Smith-Magenis Syndrome: Symptoms and Description
Smith–Magenis syndrome is a complex neurobehavioral, developmental disorder that takes place due to mutations and interstitial deletions associated with chromosome 17p11.2 region which encodes the retinoic acid-induced 1 (RAI1) gene. Recent studies have proven that haploinsufficiency of the retinoic acid-induced 1 (RAI1) gene located on chromosome 17p11.2 is actually responsible for this disorder.
The typical symptoms of Smith-Magenis syndrome include unique facial features which progress with age, developmental delays, cognitive impairment and many behavior anomalies. Babies show feeding issues, failure to thrive, hypotonia, hyporeflexia, excessive periods of napping with need to be forcibly awakened at feeding times and general lethargy. Most patients have mild-to-moderate degrees of mental retardation.

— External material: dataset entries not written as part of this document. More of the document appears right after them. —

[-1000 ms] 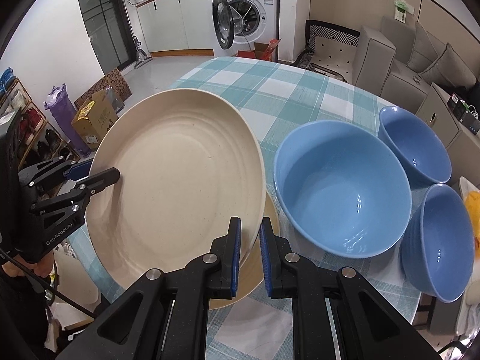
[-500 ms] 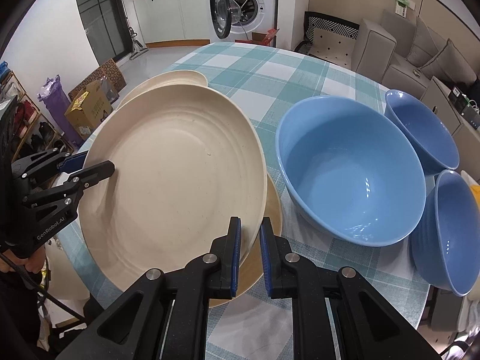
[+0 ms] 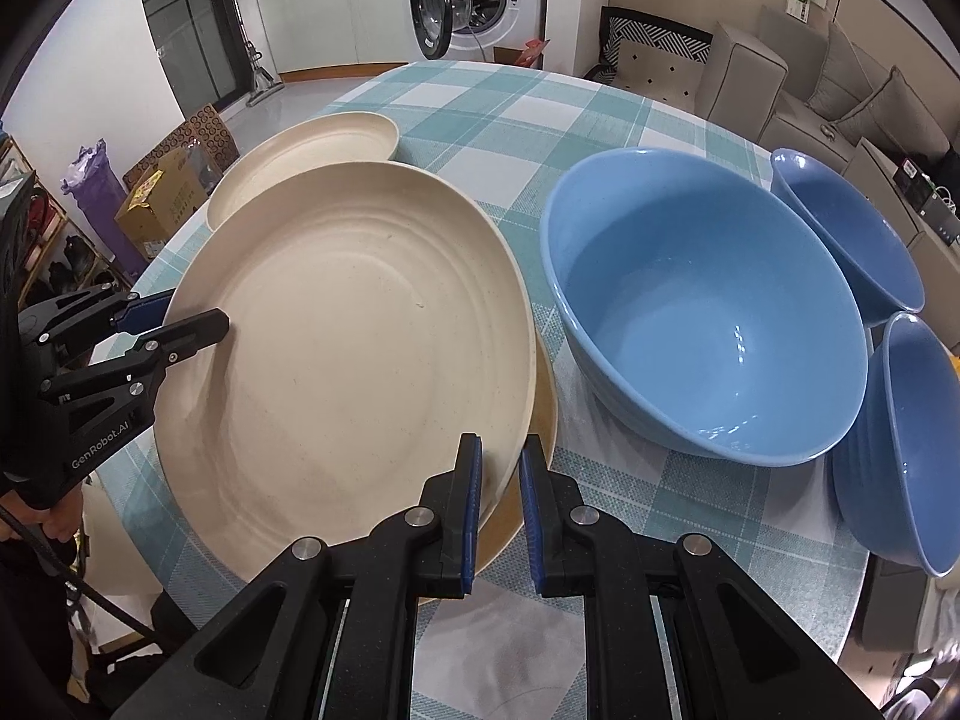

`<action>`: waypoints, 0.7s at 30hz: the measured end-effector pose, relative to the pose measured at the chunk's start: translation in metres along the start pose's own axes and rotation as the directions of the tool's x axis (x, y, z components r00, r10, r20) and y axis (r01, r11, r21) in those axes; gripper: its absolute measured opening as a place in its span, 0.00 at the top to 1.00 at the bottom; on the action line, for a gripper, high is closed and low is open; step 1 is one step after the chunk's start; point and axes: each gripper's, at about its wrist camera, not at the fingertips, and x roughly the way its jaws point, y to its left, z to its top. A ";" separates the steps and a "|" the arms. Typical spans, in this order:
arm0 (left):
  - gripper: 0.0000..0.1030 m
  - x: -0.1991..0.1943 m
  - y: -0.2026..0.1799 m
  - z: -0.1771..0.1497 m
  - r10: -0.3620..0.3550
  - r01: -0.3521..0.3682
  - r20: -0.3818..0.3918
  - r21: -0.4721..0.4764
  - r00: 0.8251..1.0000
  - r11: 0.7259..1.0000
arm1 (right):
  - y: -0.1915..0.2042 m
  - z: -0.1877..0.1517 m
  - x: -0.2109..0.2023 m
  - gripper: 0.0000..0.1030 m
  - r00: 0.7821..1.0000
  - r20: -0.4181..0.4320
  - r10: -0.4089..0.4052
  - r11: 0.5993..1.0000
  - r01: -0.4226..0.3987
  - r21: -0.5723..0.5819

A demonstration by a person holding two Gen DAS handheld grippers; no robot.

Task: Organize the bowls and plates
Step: 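Lower the held plate onto the other cream plate with the right gripper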

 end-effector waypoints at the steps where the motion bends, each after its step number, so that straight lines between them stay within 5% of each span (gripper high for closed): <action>1: 0.77 0.000 0.000 0.000 -0.001 0.001 -0.001 0.002 1.000 1.000 | -0.001 0.000 0.001 0.88 1.000 0.000 -0.004 1.000 0.004 0.001; 21: 0.76 0.015 -0.009 0.000 0.005 -0.005 -0.024 0.039 1.000 0.999 | -0.006 -0.005 0.017 0.87 0.999 -0.035 -0.030 1.000 0.030 0.002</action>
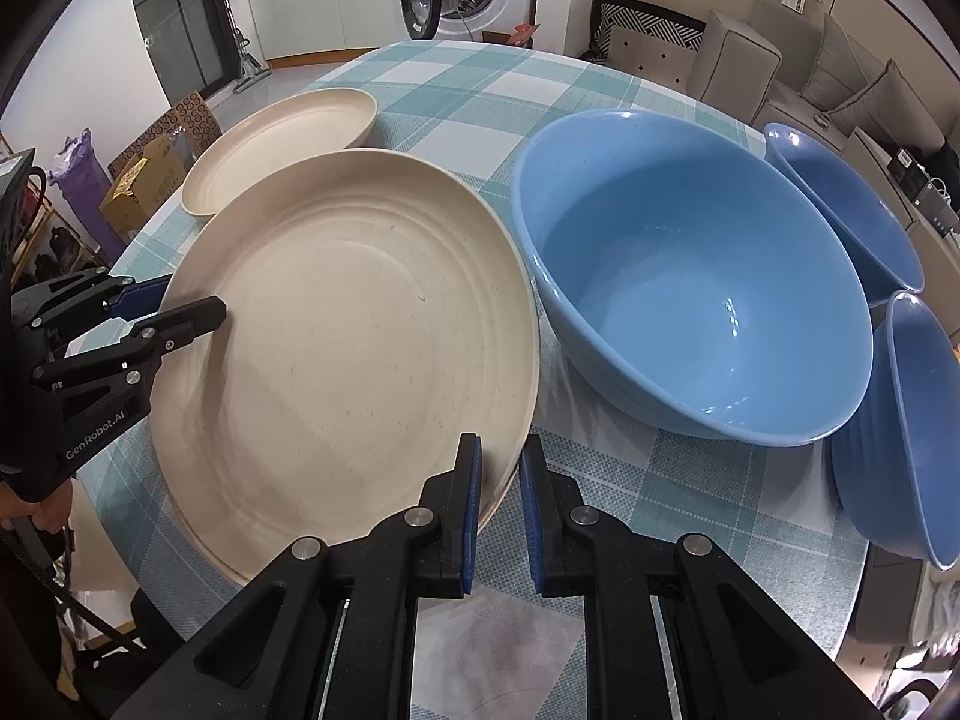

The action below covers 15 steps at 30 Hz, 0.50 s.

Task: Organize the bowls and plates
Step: 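Lower the held plate onto the other cream plate with the right gripper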

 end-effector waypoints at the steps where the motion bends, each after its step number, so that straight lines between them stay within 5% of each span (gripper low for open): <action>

In Smith-Magenis syndrome there are disturbed sleeping patterns, stereotypes as well as non-adaptive and self-injurious behavior patterns seen after 18 months of age and which progress into adulthood. Both kids as well as adults with Smith-Magenis syndrome show lack of attention, hyperactivity, frequent temper tantrums, attention seeking and impulsive behavior, disobedience, aggression, and self-injurious behaviors (SIB) like self-hitting, self-biting, using sharp foreign objects on body orifices (known in medical terms as polyembolokoilamania), and pulling of nails (onychotillomania).
Two very typical behaviors seen in Smith-Magenis syndrome patients are the spasmodic upper-body squeeze or "self-hug" and finger lick and page flipping ("lick and flip").